### [Problem details]
Repeat, exactly as written, the line with "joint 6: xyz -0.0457" and every line that follows it in the material below, ending with the last.

### [Information provided]
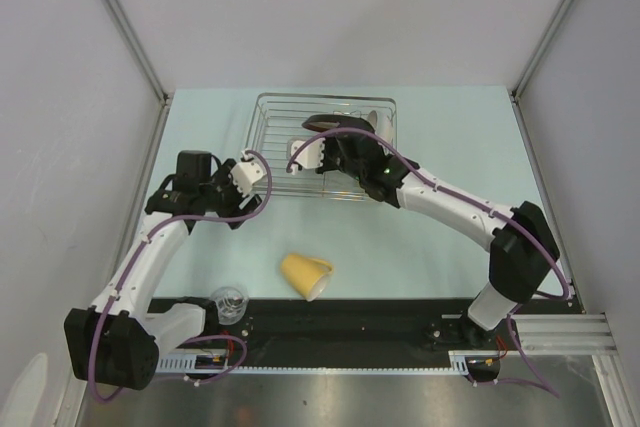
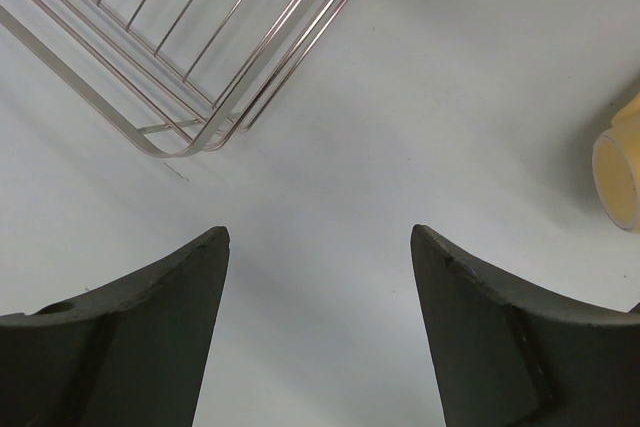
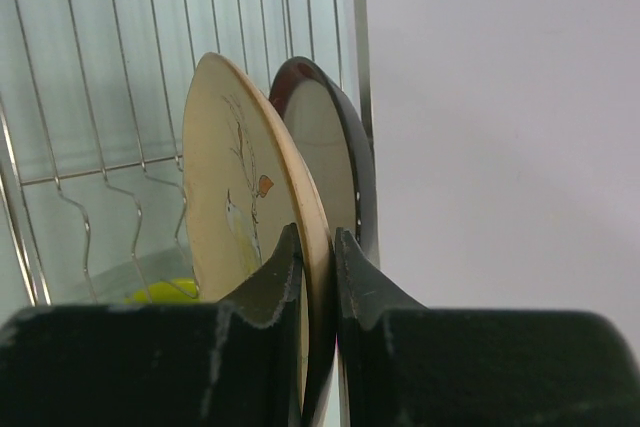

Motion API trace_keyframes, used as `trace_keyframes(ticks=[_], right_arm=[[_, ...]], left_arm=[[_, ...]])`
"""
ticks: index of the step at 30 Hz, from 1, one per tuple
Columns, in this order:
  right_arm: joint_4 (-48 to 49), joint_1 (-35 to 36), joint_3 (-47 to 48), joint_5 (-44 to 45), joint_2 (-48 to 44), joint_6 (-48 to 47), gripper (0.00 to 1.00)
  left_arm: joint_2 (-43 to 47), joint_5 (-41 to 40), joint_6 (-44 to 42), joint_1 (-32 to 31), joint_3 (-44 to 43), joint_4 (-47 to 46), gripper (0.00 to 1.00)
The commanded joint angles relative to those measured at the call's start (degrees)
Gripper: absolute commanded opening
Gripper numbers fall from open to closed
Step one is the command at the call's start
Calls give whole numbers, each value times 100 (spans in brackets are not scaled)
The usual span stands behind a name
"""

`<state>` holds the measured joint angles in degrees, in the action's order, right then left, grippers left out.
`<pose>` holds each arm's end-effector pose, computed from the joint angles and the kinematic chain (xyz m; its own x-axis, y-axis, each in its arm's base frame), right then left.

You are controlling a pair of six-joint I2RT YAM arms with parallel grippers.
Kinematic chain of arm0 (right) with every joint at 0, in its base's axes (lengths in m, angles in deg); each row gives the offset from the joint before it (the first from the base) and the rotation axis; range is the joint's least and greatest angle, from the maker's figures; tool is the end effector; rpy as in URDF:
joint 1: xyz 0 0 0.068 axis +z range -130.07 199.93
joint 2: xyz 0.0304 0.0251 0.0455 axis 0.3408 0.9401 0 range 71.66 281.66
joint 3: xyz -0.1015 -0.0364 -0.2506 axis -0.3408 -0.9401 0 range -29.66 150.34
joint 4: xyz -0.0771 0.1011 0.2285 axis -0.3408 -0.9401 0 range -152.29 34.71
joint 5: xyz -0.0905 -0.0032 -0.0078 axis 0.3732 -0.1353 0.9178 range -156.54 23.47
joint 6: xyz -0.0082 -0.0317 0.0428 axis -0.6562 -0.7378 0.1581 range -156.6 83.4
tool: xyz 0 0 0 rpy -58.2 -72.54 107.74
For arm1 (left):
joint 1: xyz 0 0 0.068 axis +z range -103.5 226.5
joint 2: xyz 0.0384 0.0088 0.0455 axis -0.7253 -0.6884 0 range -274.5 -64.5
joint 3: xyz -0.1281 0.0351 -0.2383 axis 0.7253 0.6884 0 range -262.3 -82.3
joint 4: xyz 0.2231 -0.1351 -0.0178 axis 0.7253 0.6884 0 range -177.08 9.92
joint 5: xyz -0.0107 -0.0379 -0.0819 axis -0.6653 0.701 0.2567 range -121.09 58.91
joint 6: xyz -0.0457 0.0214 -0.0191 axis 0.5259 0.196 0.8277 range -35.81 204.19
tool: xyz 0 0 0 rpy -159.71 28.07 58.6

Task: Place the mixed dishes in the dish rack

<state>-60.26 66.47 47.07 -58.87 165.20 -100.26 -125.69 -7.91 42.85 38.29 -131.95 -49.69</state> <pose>0.2714 0.2796 0.3230 0.4551 -0.8110 -0.3677 -0.5103 0.1010 -0.8541 0.2108 -0.0445 0.2741 -0.3045 0.6573 -0.6894 0.7835 0.5844 0.2112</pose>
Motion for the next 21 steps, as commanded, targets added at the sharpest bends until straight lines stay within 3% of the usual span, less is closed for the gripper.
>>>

### [Response to this exercise]
joint 6: xyz -0.0457 0.0214 -0.0191 axis 0.5259 0.196 0.8277 range -35.81 204.19
tool: xyz 0 0 0 rpy -159.71 28.07 58.6

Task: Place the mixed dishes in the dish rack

<state>-60.26 66.47 47.07 -58.87 165.20 -100.26 -125.69 -7.91 42.85 38.29 -131.95 -49.69</state> <pose>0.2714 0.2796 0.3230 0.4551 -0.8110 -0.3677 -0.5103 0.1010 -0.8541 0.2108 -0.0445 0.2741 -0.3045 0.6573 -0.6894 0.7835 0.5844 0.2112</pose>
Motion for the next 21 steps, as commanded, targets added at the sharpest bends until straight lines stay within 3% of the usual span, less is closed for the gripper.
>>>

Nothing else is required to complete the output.